Eine nachhaltige FTP-Steigerung ist kein Ergebnis von härterem, sondern von präziserem Training, das auf einer datengestützten Schwachstellenanalyse beruht.
- Die meisten Athleten stagnieren, weil sie den falschen physiologischen Limiter (z.B. aerobe Basis vs. anaerobe Kapazität) trainieren.
- Metriken wie CTL, ATL und Form sind keine bloßen Zahlen, sondern ein entscheidendes Diagnose-Tool zur Vermeidung von Überlastung und zur optimalen Reizsetzung.
Empfehlung: Nutzen Sie den FTP-Test nicht nur als Leistungs-Benchmark, sondern als Ausgangspunkt für eine tiefgehende Analyse Ihres einzigartigen Fahrerprofils.

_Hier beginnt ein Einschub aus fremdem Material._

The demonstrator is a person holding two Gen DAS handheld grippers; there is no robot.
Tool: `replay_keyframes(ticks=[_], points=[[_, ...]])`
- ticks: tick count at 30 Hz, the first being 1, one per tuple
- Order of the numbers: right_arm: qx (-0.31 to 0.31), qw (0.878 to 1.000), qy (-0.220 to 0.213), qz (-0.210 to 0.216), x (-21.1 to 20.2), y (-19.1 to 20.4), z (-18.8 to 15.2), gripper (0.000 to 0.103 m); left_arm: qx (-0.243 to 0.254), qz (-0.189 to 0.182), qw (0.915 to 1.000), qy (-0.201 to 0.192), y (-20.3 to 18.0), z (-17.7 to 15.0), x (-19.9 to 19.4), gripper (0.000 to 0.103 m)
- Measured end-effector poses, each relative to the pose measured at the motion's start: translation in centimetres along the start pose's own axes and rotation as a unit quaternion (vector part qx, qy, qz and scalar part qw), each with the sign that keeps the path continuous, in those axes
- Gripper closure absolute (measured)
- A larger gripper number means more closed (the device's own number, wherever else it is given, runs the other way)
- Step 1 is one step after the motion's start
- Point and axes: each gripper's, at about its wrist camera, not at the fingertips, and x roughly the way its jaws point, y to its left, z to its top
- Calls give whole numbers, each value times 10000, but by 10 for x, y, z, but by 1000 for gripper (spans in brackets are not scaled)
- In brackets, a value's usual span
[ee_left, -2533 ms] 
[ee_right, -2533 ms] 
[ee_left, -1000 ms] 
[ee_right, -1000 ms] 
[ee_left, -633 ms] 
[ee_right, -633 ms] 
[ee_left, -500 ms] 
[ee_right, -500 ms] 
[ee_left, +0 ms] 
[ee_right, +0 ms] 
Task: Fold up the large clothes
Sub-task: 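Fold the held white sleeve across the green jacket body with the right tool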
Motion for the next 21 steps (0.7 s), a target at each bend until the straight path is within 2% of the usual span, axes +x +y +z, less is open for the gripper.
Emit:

Für jeden ambitionierten Radsportler in Deutschland ist die Functional Threshold Power (FTP) mehr als nur eine Zahl – sie ist die Währung der Leistung. Doch unzählige Athleten investieren Stunden auf der Rolle oder der Straße, folgen generischen Trainingsplänen und sehen auf ihrem Radcomputer dennoch nur minimale Fortschritte. Sie steigern das Volumen, erhöhen die Intensität, doch die erhoffte FTP-Steigerung bleibt aus und führt zu Frustration. Das Gefühl, an einem Plateau angekommen zu sein, ist weit verbreitet.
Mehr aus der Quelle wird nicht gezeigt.